08 October 2007

Walt Whitman, Catch-22 and Winnie-the-Pooh

"The untold want, by life and land ne'er granted,
Now, voyager, sail thou forth to seek and find."

That's Walt. Isn't it beautiful? I mean, I realize it doesn't rhyme at the end of every sentence and it isn't written in iambic pentameter, but it's poetry nevertheless. My friend the Judge and I disagree on this point. He's married to rhyme. He insists Walt writes prose. I asked, "are you saying a dirty limerick is more of a poem than Whitman?!?!?!????" Nearly won him over with that rhetorical question. Meh. He can think it's prose. The most poetic prose written. Pick up Leaves of Grass.

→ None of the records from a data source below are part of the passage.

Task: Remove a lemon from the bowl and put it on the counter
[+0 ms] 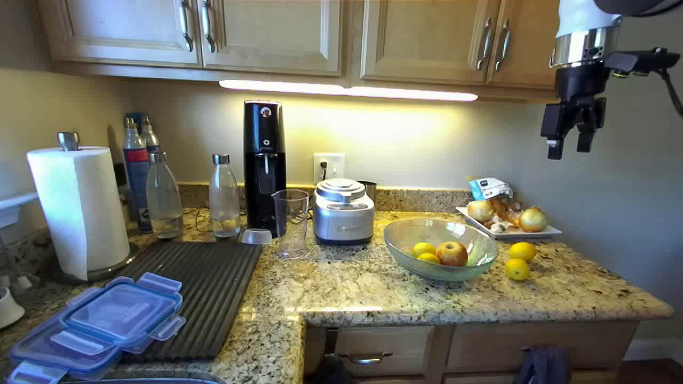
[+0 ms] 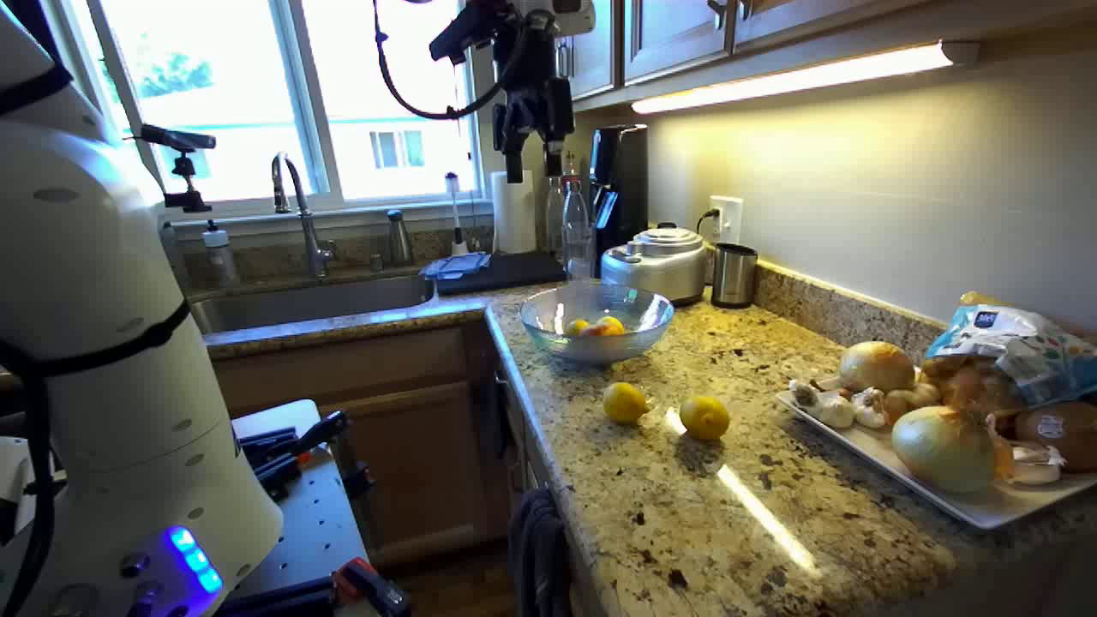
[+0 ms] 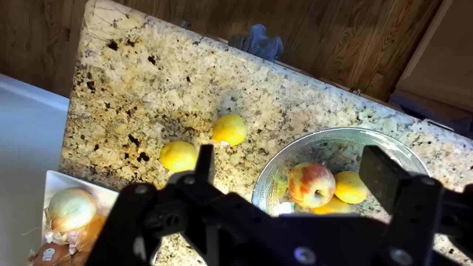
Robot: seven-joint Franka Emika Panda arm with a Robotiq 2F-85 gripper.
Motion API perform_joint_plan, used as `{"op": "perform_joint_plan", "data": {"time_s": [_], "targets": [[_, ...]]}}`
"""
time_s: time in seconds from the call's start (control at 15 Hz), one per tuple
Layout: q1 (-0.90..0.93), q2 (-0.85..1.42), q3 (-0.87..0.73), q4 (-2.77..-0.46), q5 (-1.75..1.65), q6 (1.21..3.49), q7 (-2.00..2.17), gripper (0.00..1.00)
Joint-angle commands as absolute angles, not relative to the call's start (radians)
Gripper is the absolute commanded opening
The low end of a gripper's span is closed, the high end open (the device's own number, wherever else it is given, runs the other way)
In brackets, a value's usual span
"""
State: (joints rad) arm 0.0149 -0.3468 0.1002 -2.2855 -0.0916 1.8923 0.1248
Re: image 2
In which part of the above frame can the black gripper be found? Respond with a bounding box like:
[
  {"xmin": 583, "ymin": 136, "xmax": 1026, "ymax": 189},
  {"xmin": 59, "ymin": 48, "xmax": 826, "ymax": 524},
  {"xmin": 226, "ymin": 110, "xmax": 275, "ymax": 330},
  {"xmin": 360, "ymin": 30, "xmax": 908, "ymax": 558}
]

Catch-22 by Joseph Heller is one of the best books I've ever read. It's hysterical black humor. One page will have you laughing so hard at the most absurd thing, and then in one sentence (spoiler alert!) Nately is dead and your guts are ripped out. Give it a shot if you haven't read it.

Winnie-the-Pooh is also hysterical in its own way. I laughed at those stories as a kid, as a teen, as the parent of a baby, toddler and "tween" (ugh, who invents these words?), and again just as a grown-up. I'm quite fond of author A. A. Milne's use of profound capitalization. Read 'em again if it's been a while.